The two declared Republican candidates in the race are state Rep. Steve Negron, a U.S. Air Force veteran and businessman from Nashua, and Dr. Stewart Levenson of Hopkinton, a former U.S. Department of Veterans Affairs regional director, who in 2017 was one of the top whistleblowers at the Manchester VA Medical Center.
Former WMUR political director and anchor Josh McElveen has said he, too, is seriously considering a bid. He spent three days in Washington, D.C., last month meeting with GOP officials.
And former state representative Jim Lawrence, the 2016 GOP nominee who narrowly lost to Kuster, told the Monitor in November that he was still deciding on whether to run again.
Blankenbeker said she would stand out in a field of Republicans.
“I’m a proven candidate. I won a seat not once but twice in a very liberal district because I do the hard work,” she said. “I get out there. I meet the people. I’m genuine. My message is about the people.”
Blankenbeker said “politics was never on my radar screen” when she ran and won a New Hampshire House of Representatives special election in 2009 in heavily Democratic Concord.
“I was not a politically minded person,” she said. “Back in 2008, there was a bill before the state House of Representatives that I was interested in and I went and watched from up in the gallery, and literally three-quarters of the seats were empty.”
Blankenbeker described how many of the representatives ran into the House chamber for a roll call vote and then ran back out once the vote was over. She said the lawmakers representing her district “weren’t in their seats listening to the testimony, and I thought that’s not really representation.
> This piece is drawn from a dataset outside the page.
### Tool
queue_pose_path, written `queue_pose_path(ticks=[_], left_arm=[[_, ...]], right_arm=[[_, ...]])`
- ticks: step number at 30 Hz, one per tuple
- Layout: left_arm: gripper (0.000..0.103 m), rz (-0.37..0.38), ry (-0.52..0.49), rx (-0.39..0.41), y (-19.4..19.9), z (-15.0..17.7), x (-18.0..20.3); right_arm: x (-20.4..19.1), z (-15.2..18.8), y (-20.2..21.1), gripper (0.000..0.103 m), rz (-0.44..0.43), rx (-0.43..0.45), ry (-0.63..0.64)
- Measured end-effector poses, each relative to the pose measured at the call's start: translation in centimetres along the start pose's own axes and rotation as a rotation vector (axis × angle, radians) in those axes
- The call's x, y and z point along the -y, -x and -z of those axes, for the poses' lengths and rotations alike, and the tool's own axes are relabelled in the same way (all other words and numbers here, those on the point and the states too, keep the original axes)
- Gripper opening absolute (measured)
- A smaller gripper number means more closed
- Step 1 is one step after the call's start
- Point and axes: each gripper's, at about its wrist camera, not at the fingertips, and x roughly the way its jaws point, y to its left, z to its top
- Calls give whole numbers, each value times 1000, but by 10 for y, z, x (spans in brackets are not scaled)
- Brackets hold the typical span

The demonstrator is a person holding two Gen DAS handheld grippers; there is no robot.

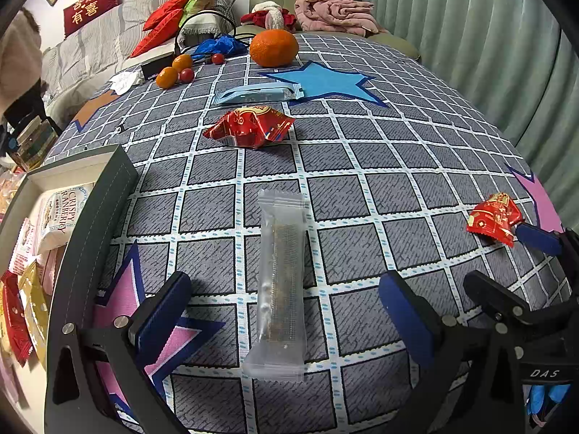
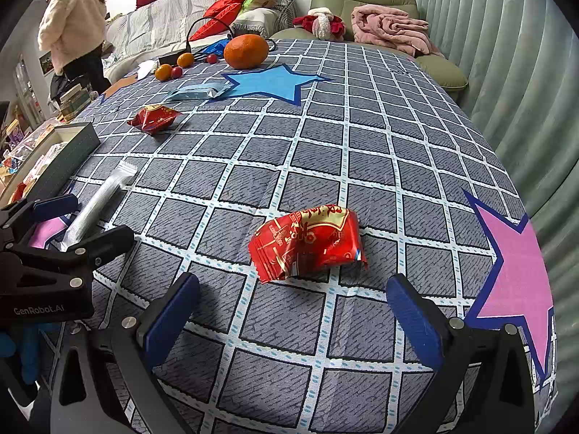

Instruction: Organize snacks

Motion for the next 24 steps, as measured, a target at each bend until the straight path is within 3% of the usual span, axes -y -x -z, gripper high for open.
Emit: queue_pose_path(ticks=[24], left_arm=[[103, 1, 0, 0, 0, 0, 0]], right_arm=[[-1, -2, -1, 103, -2, -14, 3]])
If you are representing my interests, you should be at least listening to the testimony.”
So she decided to put her name on the ballot “and give it a whirl, thinking at least I’ll listen on behalf of the people, because that’s what we’ve elected them to do.”
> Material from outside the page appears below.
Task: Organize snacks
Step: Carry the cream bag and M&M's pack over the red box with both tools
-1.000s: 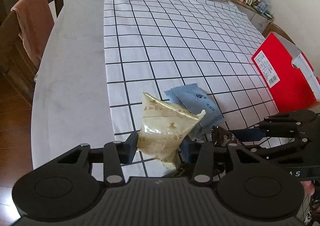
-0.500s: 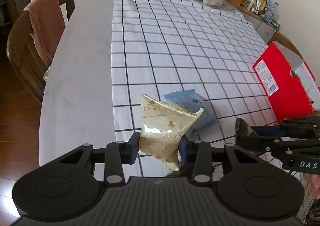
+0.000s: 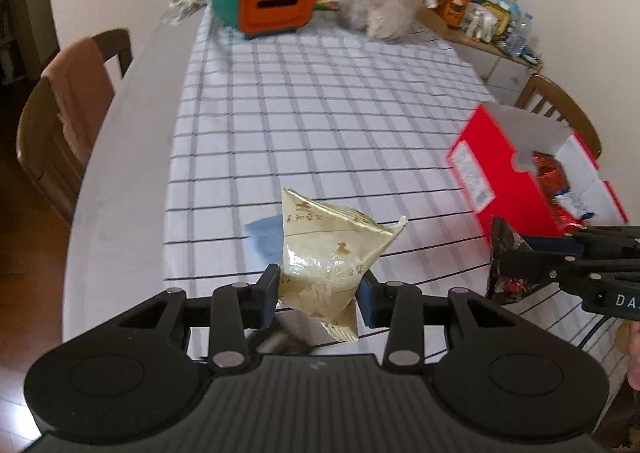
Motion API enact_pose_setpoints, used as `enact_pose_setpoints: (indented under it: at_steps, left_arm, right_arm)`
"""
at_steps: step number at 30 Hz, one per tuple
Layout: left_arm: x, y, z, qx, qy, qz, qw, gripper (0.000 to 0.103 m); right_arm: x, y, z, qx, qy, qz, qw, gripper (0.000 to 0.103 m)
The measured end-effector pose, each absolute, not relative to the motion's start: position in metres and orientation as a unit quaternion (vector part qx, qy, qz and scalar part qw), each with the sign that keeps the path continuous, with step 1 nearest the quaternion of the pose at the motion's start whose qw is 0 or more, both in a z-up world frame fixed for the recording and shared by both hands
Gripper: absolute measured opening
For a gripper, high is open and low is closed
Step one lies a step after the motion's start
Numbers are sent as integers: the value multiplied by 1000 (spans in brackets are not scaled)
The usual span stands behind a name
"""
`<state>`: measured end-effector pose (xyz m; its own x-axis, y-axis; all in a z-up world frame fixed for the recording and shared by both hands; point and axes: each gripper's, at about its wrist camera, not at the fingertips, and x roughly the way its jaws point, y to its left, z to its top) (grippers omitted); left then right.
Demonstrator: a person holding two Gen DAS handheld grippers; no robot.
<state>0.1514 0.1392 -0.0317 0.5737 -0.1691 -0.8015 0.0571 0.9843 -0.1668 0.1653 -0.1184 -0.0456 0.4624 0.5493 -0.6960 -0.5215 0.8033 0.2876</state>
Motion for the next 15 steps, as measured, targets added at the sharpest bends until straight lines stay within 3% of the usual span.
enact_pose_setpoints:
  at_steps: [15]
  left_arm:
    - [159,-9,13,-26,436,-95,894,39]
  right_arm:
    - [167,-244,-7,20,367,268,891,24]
Blankenbeker said she campaigned in her first election as “just another citizen who cares about raising my kid in this community.”
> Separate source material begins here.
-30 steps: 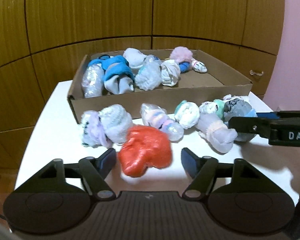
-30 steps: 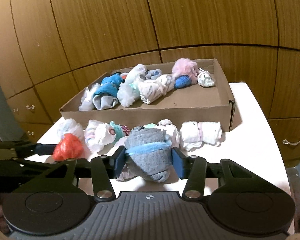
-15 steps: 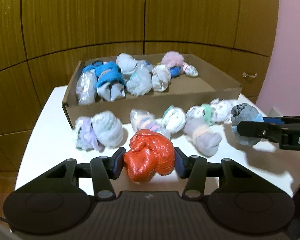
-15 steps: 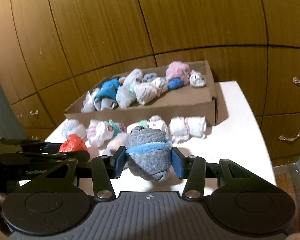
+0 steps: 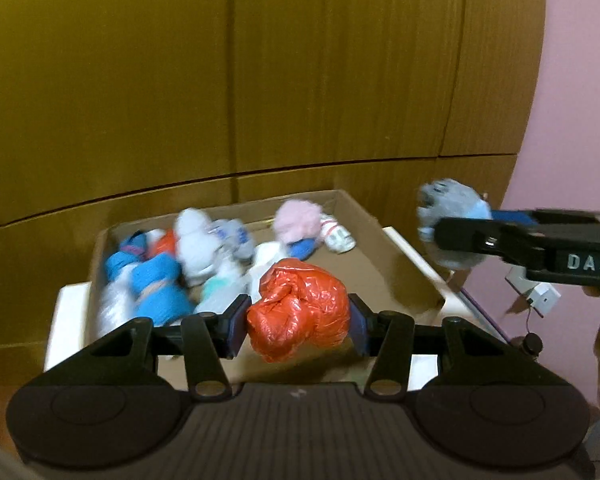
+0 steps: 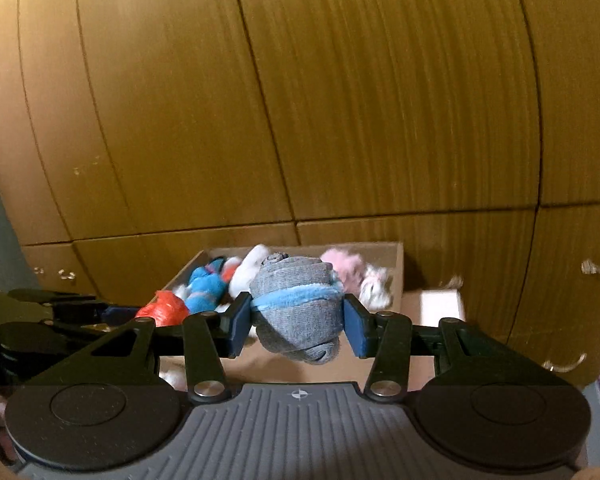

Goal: Organize objects
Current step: 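Carry both items into the tray beside the pink puppet and lower them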

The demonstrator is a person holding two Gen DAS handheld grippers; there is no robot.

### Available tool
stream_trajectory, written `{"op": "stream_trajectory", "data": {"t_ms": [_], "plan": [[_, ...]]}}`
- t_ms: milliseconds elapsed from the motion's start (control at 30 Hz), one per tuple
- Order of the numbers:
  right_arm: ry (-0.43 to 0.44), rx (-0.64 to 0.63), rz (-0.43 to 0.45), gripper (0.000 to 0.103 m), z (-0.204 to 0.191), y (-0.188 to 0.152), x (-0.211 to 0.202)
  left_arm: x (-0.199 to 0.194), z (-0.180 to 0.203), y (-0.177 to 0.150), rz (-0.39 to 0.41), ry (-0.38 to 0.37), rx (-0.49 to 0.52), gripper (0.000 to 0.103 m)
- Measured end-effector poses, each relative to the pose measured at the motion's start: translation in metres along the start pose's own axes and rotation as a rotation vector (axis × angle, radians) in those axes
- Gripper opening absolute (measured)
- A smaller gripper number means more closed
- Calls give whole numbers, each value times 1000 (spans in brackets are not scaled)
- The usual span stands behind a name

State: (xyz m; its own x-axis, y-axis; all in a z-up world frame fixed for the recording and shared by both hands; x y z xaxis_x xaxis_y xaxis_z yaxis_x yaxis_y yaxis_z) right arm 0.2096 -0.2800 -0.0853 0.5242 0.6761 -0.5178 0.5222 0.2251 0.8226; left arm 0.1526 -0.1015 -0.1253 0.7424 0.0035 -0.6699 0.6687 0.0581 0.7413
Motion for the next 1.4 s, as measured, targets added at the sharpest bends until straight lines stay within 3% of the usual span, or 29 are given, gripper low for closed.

She lost in her first bid in 2008, but she won a special election the next year.
“I ended up winning the election in a district I never should have won in,” she noted.
Winning in Concord was difficult because “Concord tends to be one of the most liberal pockets in New Hampshire.”
But, she added, “I hate to compartmentalize myself as too conservative or too this or too that. I’m Lynne. I care about the Granite State. I care about Granite Staters. I don’t want to say I’m too conservative. I don’t like that.”
Blankenbeker won re-election in 2010, but did not run for another term in 2012 after being recalled to the Pentagon in June of that year.
She said if she runs for Congress, she’ll highlight her military experience and peers in uniform.
“We come from every ethnic background, every race, every political viewpoint, every religious background that you could think of,” Blankenbeker said. “But at the end of the day, every single one of us put on our respective uniforms and we go over and work together as a team for the best interest of this country ... and we can take that to Congress.”
Blankenbeker said she if were serving in Congress right now, she would have supported the GOP tax bill that President Donald Trump signed into law.
As for Trump, she said, “I support the president’s agenda and I will promote whatever is good for the Granite State.”
But she shied away from questions about how the president is handling his duties in the White House, saying, “he’s my commander in chief, so I’ll just leave that alone.”
Blankenbeker is scheduled to speak on Wednesday to some of the Granite State’s top conservative leaders when she headlines the latest New Hampshire Center Right breakfast meeting. It will be the second time Blankenbeker hass talked to the group in the past three months. But this time, she’s no longer serving active duty in the military, and she’s now free to pursue politics again.